About 5 years ago, I worked at a division of Brooks Automation which built semiconductor wafer-sorting robots. My most interesting project was creating an experimental image-processing algorithm to detect a reference notch on a silicon wafer (which is used as a reference position for etching — we used it to locate ID numbers and barcodes). It was a challenging project — the reference notch is a rather small feature that only occupies a few pixels in a wafer image.
I was excited to demonstrate that the project should work in principle, so I threw together a prototype as quickly as I could.

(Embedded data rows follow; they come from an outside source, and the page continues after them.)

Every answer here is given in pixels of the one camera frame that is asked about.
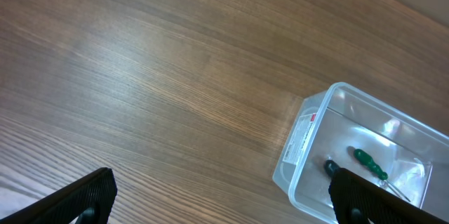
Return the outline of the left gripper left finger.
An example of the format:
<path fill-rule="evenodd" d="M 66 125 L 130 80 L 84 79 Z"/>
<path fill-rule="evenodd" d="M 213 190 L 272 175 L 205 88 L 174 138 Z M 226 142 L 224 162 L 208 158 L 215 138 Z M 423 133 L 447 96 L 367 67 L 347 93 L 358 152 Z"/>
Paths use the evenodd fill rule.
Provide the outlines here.
<path fill-rule="evenodd" d="M 112 169 L 103 167 L 1 219 L 1 224 L 106 224 L 117 193 Z"/>

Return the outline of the black red screwdriver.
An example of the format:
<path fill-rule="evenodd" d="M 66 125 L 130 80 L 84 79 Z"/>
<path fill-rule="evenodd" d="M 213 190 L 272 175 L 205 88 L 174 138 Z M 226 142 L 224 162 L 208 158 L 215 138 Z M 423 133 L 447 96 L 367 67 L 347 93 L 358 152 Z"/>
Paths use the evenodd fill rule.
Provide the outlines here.
<path fill-rule="evenodd" d="M 334 175 L 340 170 L 340 166 L 332 159 L 326 160 L 323 165 L 323 168 L 330 178 L 333 178 Z"/>

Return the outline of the green handled screwdriver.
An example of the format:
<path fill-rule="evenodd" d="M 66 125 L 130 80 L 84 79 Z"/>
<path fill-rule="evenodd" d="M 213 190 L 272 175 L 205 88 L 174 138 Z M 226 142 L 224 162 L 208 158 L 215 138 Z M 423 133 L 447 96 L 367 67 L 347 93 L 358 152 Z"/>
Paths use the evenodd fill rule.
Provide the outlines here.
<path fill-rule="evenodd" d="M 382 168 L 375 162 L 375 160 L 362 149 L 355 149 L 353 151 L 353 156 L 355 159 L 363 166 L 365 166 L 369 171 L 375 174 L 380 180 L 384 181 L 388 186 L 390 186 L 395 192 L 410 202 L 410 199 L 400 191 L 393 183 L 389 182 L 388 174 L 382 170 Z"/>

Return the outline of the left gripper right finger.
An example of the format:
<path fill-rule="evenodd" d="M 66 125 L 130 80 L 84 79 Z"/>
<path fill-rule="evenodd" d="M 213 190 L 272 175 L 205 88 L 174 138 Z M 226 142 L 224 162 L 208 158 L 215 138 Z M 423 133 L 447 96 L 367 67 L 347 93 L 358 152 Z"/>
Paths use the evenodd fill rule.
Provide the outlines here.
<path fill-rule="evenodd" d="M 447 224 L 344 168 L 334 171 L 328 191 L 338 223 Z"/>

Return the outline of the clear plastic container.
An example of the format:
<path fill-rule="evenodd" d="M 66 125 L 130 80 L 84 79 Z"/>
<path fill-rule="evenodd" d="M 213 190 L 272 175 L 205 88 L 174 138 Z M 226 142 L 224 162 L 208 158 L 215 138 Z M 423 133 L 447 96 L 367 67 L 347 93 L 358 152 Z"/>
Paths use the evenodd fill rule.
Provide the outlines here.
<path fill-rule="evenodd" d="M 355 149 L 367 152 L 410 202 L 361 165 Z M 448 136 L 344 82 L 304 99 L 273 174 L 296 209 L 336 223 L 328 159 L 448 220 Z"/>

I made it very clear to everyone (including management) that this would be a prototype only, that it was unsuitable for mass-distribution, and that I would need some time after the demonstration to rewrite the code.

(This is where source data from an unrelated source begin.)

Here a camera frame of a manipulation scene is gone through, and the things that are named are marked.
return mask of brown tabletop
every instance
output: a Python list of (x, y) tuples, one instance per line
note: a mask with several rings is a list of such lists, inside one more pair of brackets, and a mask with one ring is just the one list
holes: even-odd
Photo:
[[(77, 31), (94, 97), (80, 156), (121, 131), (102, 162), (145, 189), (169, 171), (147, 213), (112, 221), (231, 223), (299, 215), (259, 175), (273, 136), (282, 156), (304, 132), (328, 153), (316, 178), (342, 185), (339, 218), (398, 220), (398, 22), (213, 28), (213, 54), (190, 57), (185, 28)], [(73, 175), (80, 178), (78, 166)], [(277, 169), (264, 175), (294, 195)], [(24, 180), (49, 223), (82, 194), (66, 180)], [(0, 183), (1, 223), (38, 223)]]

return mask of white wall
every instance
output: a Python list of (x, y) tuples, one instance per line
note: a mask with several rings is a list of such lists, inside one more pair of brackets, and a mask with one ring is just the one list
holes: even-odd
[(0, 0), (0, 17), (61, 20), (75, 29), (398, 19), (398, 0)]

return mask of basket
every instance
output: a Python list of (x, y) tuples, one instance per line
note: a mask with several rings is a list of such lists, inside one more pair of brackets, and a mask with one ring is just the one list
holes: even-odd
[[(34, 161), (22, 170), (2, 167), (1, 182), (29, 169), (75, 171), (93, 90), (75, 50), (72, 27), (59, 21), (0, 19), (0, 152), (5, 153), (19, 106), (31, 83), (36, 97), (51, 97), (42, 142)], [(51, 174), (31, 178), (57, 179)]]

So, after about 3 weeks and with the help of some hardware tweaks (to provide a high-contrast image) I got it to detect the notch location about 90% of the time. Not bad for a first pass, but clearly it would need a lot of work to get that up to production quality (somewhere above 99%).
But, there was a problem…I had used a lot of “rapid prototyping” techniques (and hacking) to get things done as quickly as possible. I had used smart pointers instead of proper memory management, and as a consequence, there was a lot of memory waste (holding on to unnecessary images in the image processing chain) and thrashing/fragmentation (caused by allocation/deallocation of image buffers which could have been reused). The algorithm worked, but it was slow. I don’t recall exactly, but I think it took about 3 seconds to process an image.

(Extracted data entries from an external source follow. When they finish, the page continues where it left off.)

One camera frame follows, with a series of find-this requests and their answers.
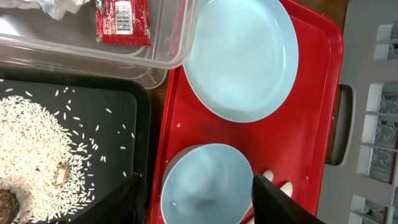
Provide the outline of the black plastic tray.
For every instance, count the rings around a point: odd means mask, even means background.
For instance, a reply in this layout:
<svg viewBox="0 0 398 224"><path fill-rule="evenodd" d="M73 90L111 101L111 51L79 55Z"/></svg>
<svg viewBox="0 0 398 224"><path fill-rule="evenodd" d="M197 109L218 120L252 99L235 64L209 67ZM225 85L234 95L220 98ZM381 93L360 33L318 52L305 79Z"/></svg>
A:
<svg viewBox="0 0 398 224"><path fill-rule="evenodd" d="M1 222L142 223L150 100L135 82L1 69Z"/></svg>

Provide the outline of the grey dishwasher rack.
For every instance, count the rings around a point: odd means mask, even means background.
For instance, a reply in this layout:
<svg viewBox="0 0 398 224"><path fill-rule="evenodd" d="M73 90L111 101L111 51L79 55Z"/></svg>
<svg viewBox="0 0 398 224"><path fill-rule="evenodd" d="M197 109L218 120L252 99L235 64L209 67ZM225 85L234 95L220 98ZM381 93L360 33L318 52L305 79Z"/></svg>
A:
<svg viewBox="0 0 398 224"><path fill-rule="evenodd" d="M397 222L397 2L350 1L333 163L317 217Z"/></svg>

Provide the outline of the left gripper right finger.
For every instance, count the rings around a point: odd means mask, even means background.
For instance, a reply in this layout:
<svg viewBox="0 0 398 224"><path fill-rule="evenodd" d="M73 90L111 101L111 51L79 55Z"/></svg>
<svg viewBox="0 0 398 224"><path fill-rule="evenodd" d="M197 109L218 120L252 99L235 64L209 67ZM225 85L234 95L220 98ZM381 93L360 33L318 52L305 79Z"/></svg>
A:
<svg viewBox="0 0 398 224"><path fill-rule="evenodd" d="M325 224L261 174L252 182L255 224Z"/></svg>

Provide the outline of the white plastic fork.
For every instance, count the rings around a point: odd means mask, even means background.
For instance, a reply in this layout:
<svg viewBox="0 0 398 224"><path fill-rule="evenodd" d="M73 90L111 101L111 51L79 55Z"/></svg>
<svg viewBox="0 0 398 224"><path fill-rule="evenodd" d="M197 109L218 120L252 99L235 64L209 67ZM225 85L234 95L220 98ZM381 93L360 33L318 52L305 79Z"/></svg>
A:
<svg viewBox="0 0 398 224"><path fill-rule="evenodd" d="M274 173L271 170L265 171L262 175L270 182L274 179Z"/></svg>

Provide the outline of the rice and food scraps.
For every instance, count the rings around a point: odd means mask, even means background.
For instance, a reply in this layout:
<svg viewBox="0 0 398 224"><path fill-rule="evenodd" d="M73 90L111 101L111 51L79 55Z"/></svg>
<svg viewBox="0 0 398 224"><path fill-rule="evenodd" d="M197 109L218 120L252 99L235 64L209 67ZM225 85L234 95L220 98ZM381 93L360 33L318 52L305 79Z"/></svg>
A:
<svg viewBox="0 0 398 224"><path fill-rule="evenodd" d="M1 188L13 223L69 223L132 174L135 98L125 91L1 87Z"/></svg>

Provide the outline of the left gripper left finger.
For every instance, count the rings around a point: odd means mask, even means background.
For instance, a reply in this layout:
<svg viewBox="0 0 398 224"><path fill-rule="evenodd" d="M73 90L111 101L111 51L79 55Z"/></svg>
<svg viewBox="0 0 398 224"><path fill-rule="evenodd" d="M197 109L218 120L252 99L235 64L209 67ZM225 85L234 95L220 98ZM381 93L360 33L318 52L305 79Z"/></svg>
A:
<svg viewBox="0 0 398 224"><path fill-rule="evenodd" d="M148 186L141 174L133 173L118 188L96 202L70 224L141 224Z"/></svg>

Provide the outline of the red sauce packet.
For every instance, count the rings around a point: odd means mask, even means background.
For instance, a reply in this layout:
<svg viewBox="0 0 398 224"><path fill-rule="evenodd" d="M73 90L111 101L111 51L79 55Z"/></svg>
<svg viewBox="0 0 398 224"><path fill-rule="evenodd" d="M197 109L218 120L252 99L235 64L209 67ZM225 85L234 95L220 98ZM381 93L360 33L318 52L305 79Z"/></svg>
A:
<svg viewBox="0 0 398 224"><path fill-rule="evenodd" d="M147 0L96 1L96 41L104 44L150 46Z"/></svg>

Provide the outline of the white plastic spoon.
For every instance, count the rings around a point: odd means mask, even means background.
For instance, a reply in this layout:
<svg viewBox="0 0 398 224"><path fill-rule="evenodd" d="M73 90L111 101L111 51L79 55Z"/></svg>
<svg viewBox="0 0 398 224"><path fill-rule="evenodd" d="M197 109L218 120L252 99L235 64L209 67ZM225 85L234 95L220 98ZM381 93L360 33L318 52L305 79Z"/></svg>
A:
<svg viewBox="0 0 398 224"><path fill-rule="evenodd" d="M293 184L291 182L286 182L284 185L280 187L280 190L285 193L288 197L292 197L293 194Z"/></svg>

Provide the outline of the clear plastic bin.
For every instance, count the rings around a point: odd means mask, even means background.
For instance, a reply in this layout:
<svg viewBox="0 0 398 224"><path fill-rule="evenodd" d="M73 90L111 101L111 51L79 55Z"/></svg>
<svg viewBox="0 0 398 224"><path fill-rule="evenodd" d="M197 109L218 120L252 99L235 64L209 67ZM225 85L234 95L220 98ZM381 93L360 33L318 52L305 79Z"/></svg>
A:
<svg viewBox="0 0 398 224"><path fill-rule="evenodd" d="M41 9L1 9L1 65L115 77L157 88L188 58L200 1L149 1L148 47L96 40L96 6L84 4L59 21Z"/></svg>

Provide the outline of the red serving tray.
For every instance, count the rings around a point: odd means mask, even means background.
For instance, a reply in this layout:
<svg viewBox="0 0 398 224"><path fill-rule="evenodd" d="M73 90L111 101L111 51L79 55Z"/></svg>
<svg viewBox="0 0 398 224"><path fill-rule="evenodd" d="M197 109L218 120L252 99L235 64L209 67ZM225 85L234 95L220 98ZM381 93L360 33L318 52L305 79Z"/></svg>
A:
<svg viewBox="0 0 398 224"><path fill-rule="evenodd" d="M298 72L290 95L270 116L234 123L210 112L195 96L184 69L169 72L149 224L162 223L162 178L183 149L222 143L240 150L255 173L271 170L274 183L293 184L293 199L316 213L343 58L340 28L303 1L284 1L298 40Z"/></svg>

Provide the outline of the light blue plate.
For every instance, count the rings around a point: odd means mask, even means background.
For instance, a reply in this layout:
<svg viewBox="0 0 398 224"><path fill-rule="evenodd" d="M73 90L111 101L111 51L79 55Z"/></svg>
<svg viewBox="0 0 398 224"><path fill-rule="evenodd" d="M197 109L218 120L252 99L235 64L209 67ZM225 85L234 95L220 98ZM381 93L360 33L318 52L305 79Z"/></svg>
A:
<svg viewBox="0 0 398 224"><path fill-rule="evenodd" d="M237 123L261 120L287 99L299 47L280 0L203 1L183 68L198 99Z"/></svg>

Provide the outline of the light blue small bowl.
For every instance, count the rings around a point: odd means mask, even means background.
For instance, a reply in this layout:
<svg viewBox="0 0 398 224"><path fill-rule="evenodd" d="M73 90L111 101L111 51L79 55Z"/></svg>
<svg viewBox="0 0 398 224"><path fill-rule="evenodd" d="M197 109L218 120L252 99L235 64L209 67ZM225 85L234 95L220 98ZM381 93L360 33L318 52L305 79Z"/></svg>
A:
<svg viewBox="0 0 398 224"><path fill-rule="evenodd" d="M227 144L197 144L177 153L162 179L160 209L166 224L240 223L252 205L253 171Z"/></svg>

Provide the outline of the white napkin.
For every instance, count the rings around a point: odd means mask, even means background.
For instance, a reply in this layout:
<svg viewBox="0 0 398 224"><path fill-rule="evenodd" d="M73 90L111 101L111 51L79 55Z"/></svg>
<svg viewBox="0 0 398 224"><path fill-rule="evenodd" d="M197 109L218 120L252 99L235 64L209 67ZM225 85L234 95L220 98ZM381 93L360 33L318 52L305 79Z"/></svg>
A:
<svg viewBox="0 0 398 224"><path fill-rule="evenodd" d="M41 9L59 21L66 12L76 14L88 2L90 0L1 0L1 8Z"/></svg>

But I thought “Not to worry, with some additional time to rewrite proper memory management routines, plus optimizations, that will easily reduce to half a second or less.”
The next day, my boss told me that we would use the code as-is.
I explained that the code was not ready for production, that I needed time to rewrite. I explained about the memory management problems and how optimization would require a different code structure. I also reminded him again that I had been upfront about the need to spend extra time for a rewrite (I had reminded him almost daily because I anticipated such a problem). He still wouldn’t budge and insisted that I continue with the current code base.
That’s when I learned the lesson which became the title of this post: Your prototype is your final product.
It’s a good thing to remember. Whenever you work on code (or engineer any product), what you think of as a prototype is likely to be seen as a final product by management. Once management sees visible results, they want it right away. And, in many cases, they just don’t understand the value of improving things that are “under the hood”. After all, what they see seems just fine to them, so what value could there possibly be in improvements?